The novel delves into detail the events preceding the tragedy. The author, Dee Brown, speaks of the Hunkpapa and Miniconju and what had actually happened that day. The novel borrows its titled after an old poem and the events of the massacre. The novel is in depth and does not fall short of any details that shaped Native culture following the arrival of the white man to the Americas.
Indians are being put into a common grave by U.S soldiers. Reflection: This picture does not align with my VIEWS. The U.S Army was in the wrong and the Indians deserved a proper burial not a mass grave.

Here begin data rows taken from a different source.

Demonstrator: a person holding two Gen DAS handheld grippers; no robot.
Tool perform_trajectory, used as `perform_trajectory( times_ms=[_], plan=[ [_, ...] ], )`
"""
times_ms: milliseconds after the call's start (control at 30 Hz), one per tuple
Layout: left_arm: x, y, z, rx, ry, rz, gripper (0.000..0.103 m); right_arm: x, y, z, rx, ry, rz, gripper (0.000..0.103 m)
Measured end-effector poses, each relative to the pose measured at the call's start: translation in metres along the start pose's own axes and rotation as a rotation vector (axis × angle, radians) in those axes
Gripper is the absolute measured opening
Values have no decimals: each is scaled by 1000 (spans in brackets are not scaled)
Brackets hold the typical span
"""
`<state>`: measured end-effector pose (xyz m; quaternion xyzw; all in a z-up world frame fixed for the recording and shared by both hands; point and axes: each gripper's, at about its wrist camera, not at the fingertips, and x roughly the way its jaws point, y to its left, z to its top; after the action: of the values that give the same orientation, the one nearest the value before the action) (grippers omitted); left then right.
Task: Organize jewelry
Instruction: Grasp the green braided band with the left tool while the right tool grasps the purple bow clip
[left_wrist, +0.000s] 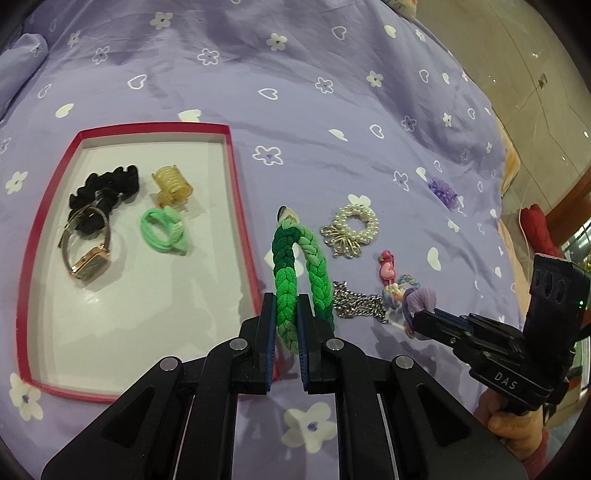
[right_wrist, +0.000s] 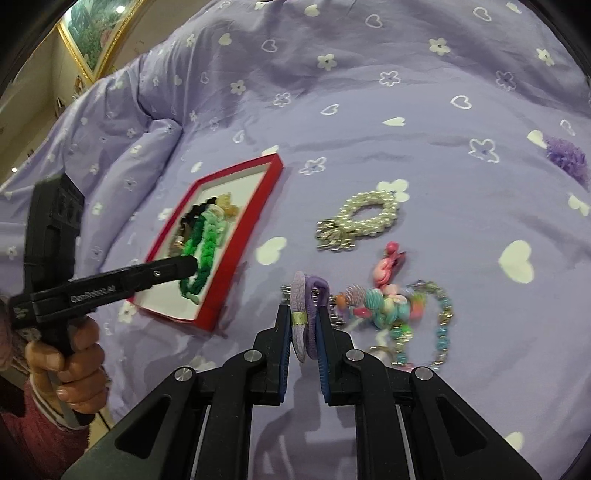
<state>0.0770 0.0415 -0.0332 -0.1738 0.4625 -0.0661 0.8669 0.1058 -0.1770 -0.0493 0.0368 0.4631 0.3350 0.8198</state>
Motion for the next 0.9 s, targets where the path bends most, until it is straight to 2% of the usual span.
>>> perform_trajectory(
  times_ms=[333, 667, 833, 900],
  plan=[
    [-6, 10, -5, -18, -5, 7, 9, -2, 1, 3, -5, -16, -23, 13],
    [-9, 8, -7, -13, -8, 0, 9, -11, -49, -6, 137, -22, -96, 17],
    [-8, 5, -8, -9, -3, 0, 9, -11, -60, -11, 156, -21, -110, 17],
    [-8, 6, -7, -8, -2, 1, 9, -10, -60, -12, 147, -20, -119, 14]
  ],
)
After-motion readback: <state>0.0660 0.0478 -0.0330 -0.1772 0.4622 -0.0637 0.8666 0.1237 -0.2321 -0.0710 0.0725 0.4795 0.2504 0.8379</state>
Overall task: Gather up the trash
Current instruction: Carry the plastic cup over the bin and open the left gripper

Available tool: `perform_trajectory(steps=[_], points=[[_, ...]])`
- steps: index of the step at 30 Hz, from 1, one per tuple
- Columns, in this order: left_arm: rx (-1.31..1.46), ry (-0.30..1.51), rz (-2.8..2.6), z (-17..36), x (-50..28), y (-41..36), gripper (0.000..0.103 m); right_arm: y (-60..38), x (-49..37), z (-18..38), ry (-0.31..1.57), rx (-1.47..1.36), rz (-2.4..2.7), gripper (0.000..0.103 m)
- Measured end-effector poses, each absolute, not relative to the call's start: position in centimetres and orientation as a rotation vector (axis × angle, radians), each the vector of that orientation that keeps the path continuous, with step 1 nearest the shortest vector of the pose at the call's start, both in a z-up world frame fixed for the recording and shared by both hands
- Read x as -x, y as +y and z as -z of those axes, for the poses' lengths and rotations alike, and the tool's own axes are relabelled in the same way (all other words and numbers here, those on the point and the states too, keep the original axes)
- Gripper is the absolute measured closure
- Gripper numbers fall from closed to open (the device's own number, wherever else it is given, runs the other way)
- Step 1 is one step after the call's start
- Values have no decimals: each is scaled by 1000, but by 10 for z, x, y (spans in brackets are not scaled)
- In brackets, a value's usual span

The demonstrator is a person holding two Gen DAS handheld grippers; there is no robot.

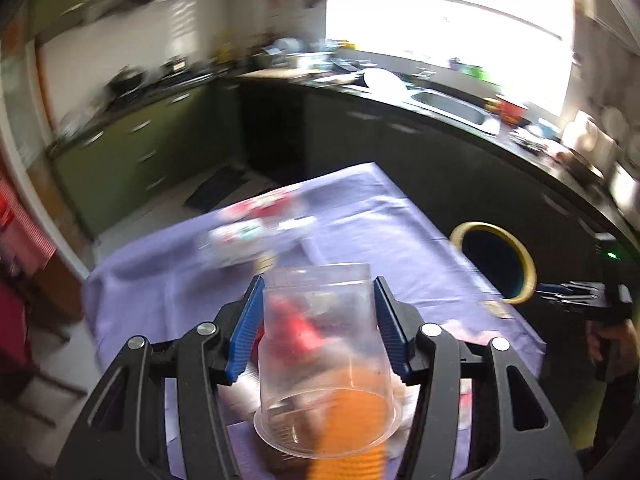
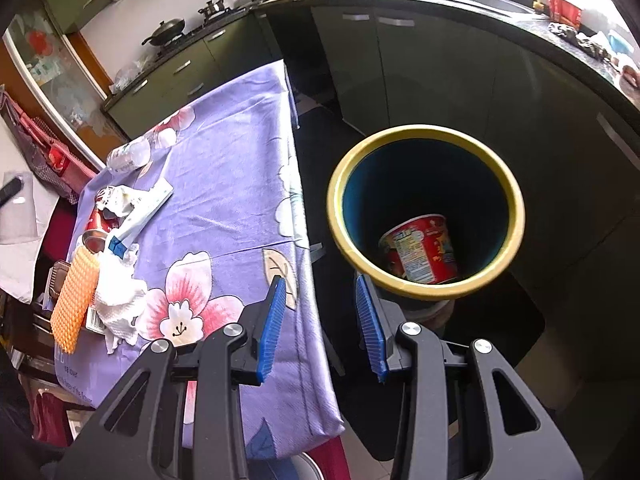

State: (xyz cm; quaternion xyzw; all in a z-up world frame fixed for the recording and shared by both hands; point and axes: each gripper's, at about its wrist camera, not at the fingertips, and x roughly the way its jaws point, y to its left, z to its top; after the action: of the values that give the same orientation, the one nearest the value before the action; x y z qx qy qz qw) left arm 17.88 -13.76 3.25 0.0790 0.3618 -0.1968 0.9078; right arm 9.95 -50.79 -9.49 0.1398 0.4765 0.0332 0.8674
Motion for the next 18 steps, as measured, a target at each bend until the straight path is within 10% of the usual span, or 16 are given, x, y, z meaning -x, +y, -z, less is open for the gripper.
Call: perform_trajectory(steps=[18], points=[[-341, 825, 859, 45, -228, -460, 50, -615, -34, 117, 946, -410, 107, 66]])
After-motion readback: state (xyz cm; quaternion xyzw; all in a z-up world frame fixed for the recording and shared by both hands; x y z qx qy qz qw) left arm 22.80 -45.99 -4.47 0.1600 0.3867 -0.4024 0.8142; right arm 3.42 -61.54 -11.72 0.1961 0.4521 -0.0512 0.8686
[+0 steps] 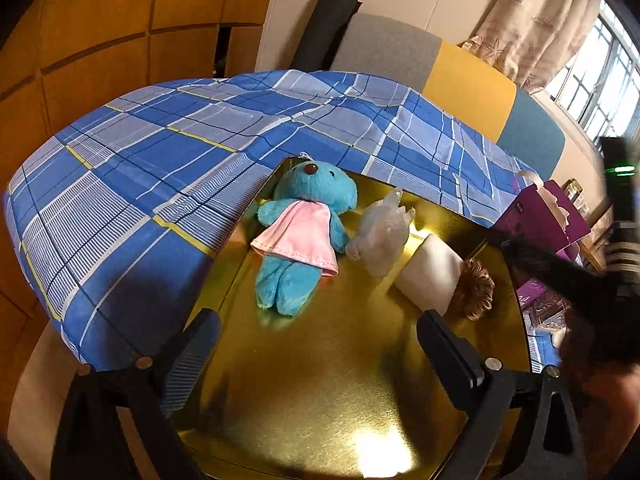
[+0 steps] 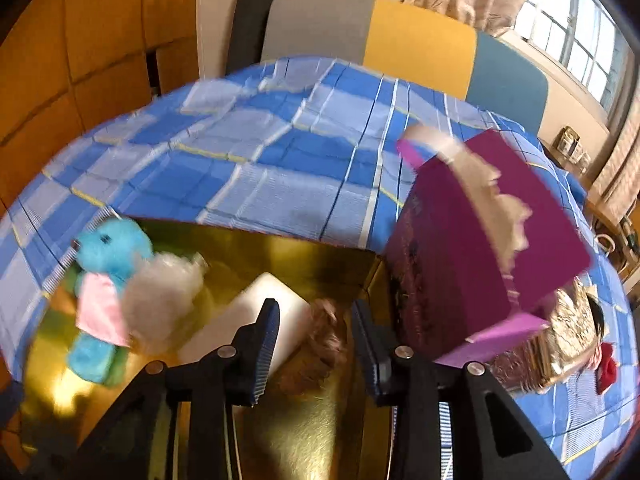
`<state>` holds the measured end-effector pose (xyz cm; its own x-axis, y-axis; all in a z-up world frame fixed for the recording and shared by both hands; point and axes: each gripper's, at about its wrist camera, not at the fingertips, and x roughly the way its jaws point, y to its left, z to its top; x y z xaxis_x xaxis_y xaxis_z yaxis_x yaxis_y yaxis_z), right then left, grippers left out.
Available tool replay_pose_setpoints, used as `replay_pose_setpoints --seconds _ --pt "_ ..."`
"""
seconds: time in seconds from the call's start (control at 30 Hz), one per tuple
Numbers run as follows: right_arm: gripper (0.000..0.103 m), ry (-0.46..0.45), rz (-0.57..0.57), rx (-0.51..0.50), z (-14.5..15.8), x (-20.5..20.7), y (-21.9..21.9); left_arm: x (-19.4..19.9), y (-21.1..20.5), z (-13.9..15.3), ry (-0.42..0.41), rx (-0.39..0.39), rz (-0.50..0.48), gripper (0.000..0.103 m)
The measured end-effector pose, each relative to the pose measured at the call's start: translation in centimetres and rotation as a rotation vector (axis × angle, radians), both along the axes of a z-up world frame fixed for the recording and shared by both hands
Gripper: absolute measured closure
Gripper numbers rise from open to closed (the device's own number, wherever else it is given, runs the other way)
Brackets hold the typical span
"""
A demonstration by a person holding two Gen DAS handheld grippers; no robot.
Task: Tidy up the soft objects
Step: 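Lower the brown scrunchie into the gold tray and open the right gripper, then move the right gripper to the red sock and grasp it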
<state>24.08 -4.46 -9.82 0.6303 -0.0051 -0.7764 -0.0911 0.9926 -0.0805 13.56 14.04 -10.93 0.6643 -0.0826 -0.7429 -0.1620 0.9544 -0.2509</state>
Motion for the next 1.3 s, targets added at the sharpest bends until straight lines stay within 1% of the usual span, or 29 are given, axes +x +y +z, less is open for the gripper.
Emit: replay_pose_setpoints --seconds 0.07,0.13,0.2,0.27,0.33,0.5,0.63,0.73,0.8,0.93,1.07,1.17,1.2,1.3 --pt "0.066 -0.046 -0.002 0.047 1.7 -1.5 -0.2 0.1 0.1 -0.1 0.006 -0.003 0.002 0.004" --pt "0.066 -0.09 0.042 0.106 3.3 -3.1 -0.4 0.1 0.1 -0.2 0.009 -0.012 -0.002 0.004" --pt "0.065 -0.142 0.077 0.132 4.7 -4.9 -0.6 0.1 0.0 -0.4 0.011 -0.018 -0.005 0.004" --pt "0.065 -0.19 0.09 0.138 6.1 -6.6 -1.1 0.0 -0.2 -0.4 0.015 -0.022 -0.014 0.004" --pt "0.065 -0.219 0.104 0.149 7.1 -7.9 -1.6 -0.1 -0.5 -0.3 0.005 -0.02 -0.022 0.004" --pt "0.065 -0.291 0.086 0.129 9.3 -10.8 -3.9 -0.6 -1.6 0.4 -0.034 -0.007 -0.059 0.004" --pt "0.064 -0.301 0.069 0.105 9.9 -12.3 -6.3 -1.0 -3.0 0.9 -0.056 -0.004 -0.114 0.004" --pt "0.064 -0.261 0.038 0.085 9.1 -12.8 -8.5 -1.4 -4.2 1.2 -0.068 -0.006 -0.162 0.004" --pt "0.064 -0.209 0.015 0.066 8.1 -12.9 -10.1 -1.7 -5.0 1.5 -0.075 -0.004 -0.185 0.004" --pt "0.064 -0.054 -0.044 0.035 4.5 -12.4 -13.5 -2.6 -7.1 2.2 -0.097 0.005 -0.248 0.003" --pt "0.064 0.104 -0.105 0.063 0.5 -12.3 -17.7 -3.4 -9.6 2.5 -0.105 0.016 -0.318 0.002" --pt "0.064 0.186 -0.161 0.106 -1.8 -12.3 -21.1 -4.1 -11.9 2.5 -0.1 0.018 -0.394 0.002" --pt "0.064 0.213 -0.197 0.115 -2.6 -12.3 -22.6 -4.3 -12.8 2.6 -0.097 0.022 -0.424 0.002" --pt "0.064 0.258 -0.279 0.153 -3.9 -12.9 -26.6 -4.8 -15.1 2.8 -0.09 0.023 -0.484 0.002"
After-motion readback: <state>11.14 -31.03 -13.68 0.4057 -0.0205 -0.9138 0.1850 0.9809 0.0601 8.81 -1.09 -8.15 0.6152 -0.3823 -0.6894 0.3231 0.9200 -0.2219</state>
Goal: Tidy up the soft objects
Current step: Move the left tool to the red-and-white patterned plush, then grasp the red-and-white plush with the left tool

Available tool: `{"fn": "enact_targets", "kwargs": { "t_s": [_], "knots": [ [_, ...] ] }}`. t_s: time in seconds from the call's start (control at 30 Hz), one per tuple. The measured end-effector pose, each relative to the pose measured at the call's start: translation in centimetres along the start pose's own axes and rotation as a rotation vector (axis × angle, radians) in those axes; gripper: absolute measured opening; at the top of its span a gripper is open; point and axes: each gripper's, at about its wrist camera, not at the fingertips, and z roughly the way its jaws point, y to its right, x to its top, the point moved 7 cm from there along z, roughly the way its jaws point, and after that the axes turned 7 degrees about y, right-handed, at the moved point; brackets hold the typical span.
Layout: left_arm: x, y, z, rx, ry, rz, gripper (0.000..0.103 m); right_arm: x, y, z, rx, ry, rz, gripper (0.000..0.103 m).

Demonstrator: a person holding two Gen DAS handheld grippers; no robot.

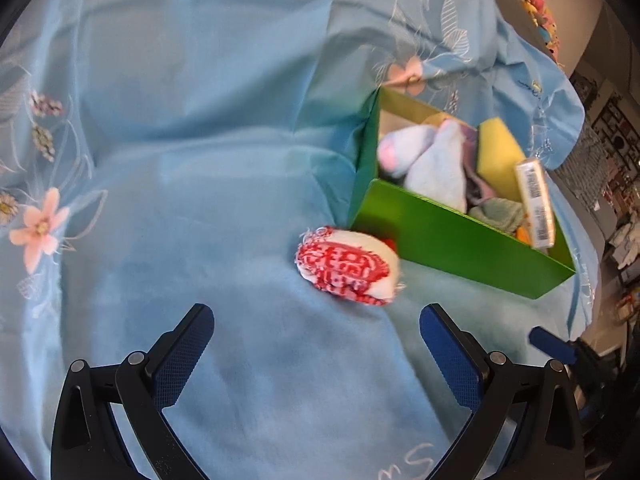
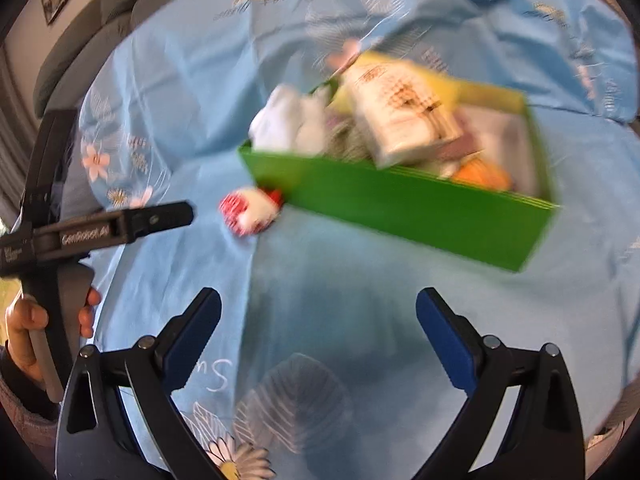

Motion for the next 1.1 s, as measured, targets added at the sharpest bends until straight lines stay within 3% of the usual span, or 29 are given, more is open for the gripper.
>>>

This piece is inspired by Pablo Picasso’s Guernica but the artist, Natchez, intertwines an Indian narrative to the piece by incorporating narrative art of the Great Plains to this piece. This piece serves as political commentary and draws the comparison of the Spanish and U.S Armies killing their own people out of political spite. Natchez draws parallels from the struggles of today of that at wounded knee which he views as a horrible tragedy to his cross communicated indian brothers. I like the colours Natchez uses and how incorporates the logos of modern corporations and how it sheds light in the companies desire to exploit the lands of the natives even to this day
This krautrock album borrows the name from the event that had appeared in a previous publication of a novel. A Lakota native appears on the album cover and the songs borrow heavily from native themes. The album uses elements of native folklore in its content that otherwise would be out of place in the krautrock music scene, perhaps the listener of the album would be interested to continue a search for what the title stands for and the musical content on the record.